At the very least it buys time by conveying the message that there is still some mileage to be had from negotiation. China, which has a veto in the security council, has always insisted that as long as there is even a scintilla of hope in negotiations, it will hold back from endorsing sanctions. The move will also hurt the internal opposition, which will be dismayed at any sign of international respectability being conferred on the regime.

Critics of the fuel swap will also point out that the deal is worth less than the Geneva one, because back then 1,200kg of enriched uranium represented most of its stockpile. Seven months of enrichment on, the same deal leaves a stockpile of around 800kg on Iranian soil, enough to build a small bomb.

Yet it's still not entirely clear that all the cards are in Iran's hands.
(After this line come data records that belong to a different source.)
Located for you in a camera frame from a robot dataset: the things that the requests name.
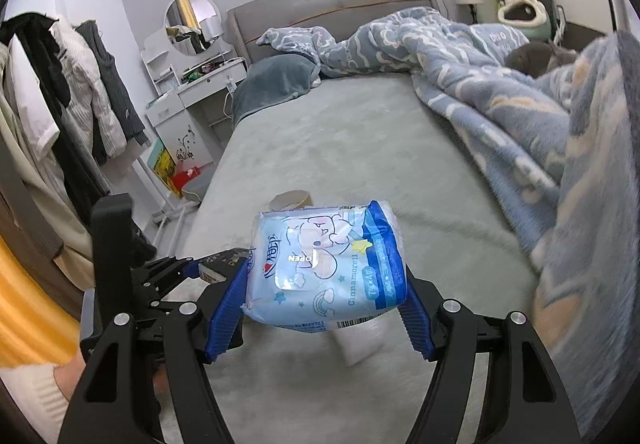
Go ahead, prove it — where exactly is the red box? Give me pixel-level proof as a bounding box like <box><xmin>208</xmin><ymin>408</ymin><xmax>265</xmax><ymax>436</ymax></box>
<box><xmin>172</xmin><ymin>164</ymin><xmax>203</xmax><ymax>190</ymax></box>

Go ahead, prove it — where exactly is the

Dr Suzanne Maloney, Iran expert at the Saban Centre for Middle East studies at the Brookings Institution, makes the valid point that Iran cannot easily walk away from this deal without massively irking sympathetic countries it has been courting. And while on one level it is a sign the regime is internally stronger than it was last October, when internal criticism from reformists and hardliners alike probably prompted its negotiators to walk away from the table, it also demonstrates the strength of its current desire to avoid economic hardships that might incite another wave of street protests.

And if the deal turns out to be the real thing, President Obama can also claim it is a victory for his administration's diplomacy. Without the pressure of a sanctions threat, he can argue, it would not have been achieved, even if the unlikely midwives had to be Turkey and Brazil.